Ford Posts $2.26 Billion Second-Quarter Profit, Ending a String of Losses

By Kendra Marr
Washington Post Staff Writer
Friday, July 24, 2009

Ford Motor on Thursday posted a surprise profit of $2.26 billion for the second quarter, ending a streak of four straight quarterly losses.

In recent months, the carmaker has claimed market share from its American rivals, General Motors and Chrysler, while those companies struggled to restructure their operations in bankruptcy court.

Ford executives now say the automaker is on track to return to annual profitability in 2011.

"Despite the challenges, Ford's underlying business is getting progressively stronger as we launch great new products the customers want and value, while continuing to aggressively restructure our operations," Ford chief executive Alan R. Mulally said in a conference call with analysts.

Ford's gains were aided by rapid cost cutting in the second quarter. Ford reduced its debt obligations by $10.1 billion, which will save the company more than $500 million a year in interest expense. It raised $1.6 billion by issuing common stock. The company said it also cut "structural" costs by $1.8 billion, in part by eliminating 1,000 U.S. hourly jobs through buyouts.

"They're leaner and meaner than they have been in past," said George Peterson, president of research firm AutoPacific.

Ford said it is likely to make additional moves to raise cash and reduce debt. It is still looking for a buyer for its Swedish unit Volvo, which lost $231 million in the quarter.

Excluding special items, such as debt reduction, Ford would have lost $424 million in the second quarter. In comparison, the company lost $8.7 billion in the second quarter of 2008, the worst performance year in Ford's history.

Ford last pulled itself out of the red in the first quarter of 2008, earning $100 million.

Ford shares jumped 9.4 percent Thursday, to close at $6.98.

Under Mulally, Ford appears to be building better cars and trucks, analysts said. The Ford Fiesta, which launches in the United States next year, is now Europe's second-best-selling car.

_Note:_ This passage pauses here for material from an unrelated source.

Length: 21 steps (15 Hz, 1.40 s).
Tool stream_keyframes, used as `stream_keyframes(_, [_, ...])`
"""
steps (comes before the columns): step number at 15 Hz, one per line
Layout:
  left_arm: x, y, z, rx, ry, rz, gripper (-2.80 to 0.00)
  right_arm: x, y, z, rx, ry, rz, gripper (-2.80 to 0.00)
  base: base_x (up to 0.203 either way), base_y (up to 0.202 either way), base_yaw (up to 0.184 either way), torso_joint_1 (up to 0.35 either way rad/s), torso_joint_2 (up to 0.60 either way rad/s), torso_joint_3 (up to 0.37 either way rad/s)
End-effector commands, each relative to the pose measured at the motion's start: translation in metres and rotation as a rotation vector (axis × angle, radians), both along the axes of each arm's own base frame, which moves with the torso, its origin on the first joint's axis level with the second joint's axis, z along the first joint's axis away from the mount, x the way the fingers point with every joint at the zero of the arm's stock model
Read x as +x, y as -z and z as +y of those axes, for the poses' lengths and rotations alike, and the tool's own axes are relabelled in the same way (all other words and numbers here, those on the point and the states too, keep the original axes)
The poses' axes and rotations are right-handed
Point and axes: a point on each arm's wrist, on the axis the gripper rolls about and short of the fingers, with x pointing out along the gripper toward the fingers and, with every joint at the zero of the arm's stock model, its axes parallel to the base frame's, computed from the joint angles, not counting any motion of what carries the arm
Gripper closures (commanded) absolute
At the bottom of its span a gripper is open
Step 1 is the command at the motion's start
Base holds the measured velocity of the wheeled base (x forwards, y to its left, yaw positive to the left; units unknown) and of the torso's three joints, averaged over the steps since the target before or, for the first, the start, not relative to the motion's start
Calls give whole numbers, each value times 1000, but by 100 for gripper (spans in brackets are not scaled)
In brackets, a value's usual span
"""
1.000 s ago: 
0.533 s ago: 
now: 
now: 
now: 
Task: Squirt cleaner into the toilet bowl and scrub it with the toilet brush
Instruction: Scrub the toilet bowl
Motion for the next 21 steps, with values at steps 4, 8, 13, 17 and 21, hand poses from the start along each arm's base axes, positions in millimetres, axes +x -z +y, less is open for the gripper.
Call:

"These are not cars built to the lowest common denominator anymore," Peterson said.

Ford is also shifting its lineup toward smaller, more fuel-efficient vehicles. But some analysts warn that the automaker could face a challenge selling those new models if gas prices do not climb this summer.

"Clearly the road ahead remains challenging," Mulally told analysts. "While we still expect the economy to begin to improve in the second half of the year, the recovery is likely to be more modest than many of us had hoped."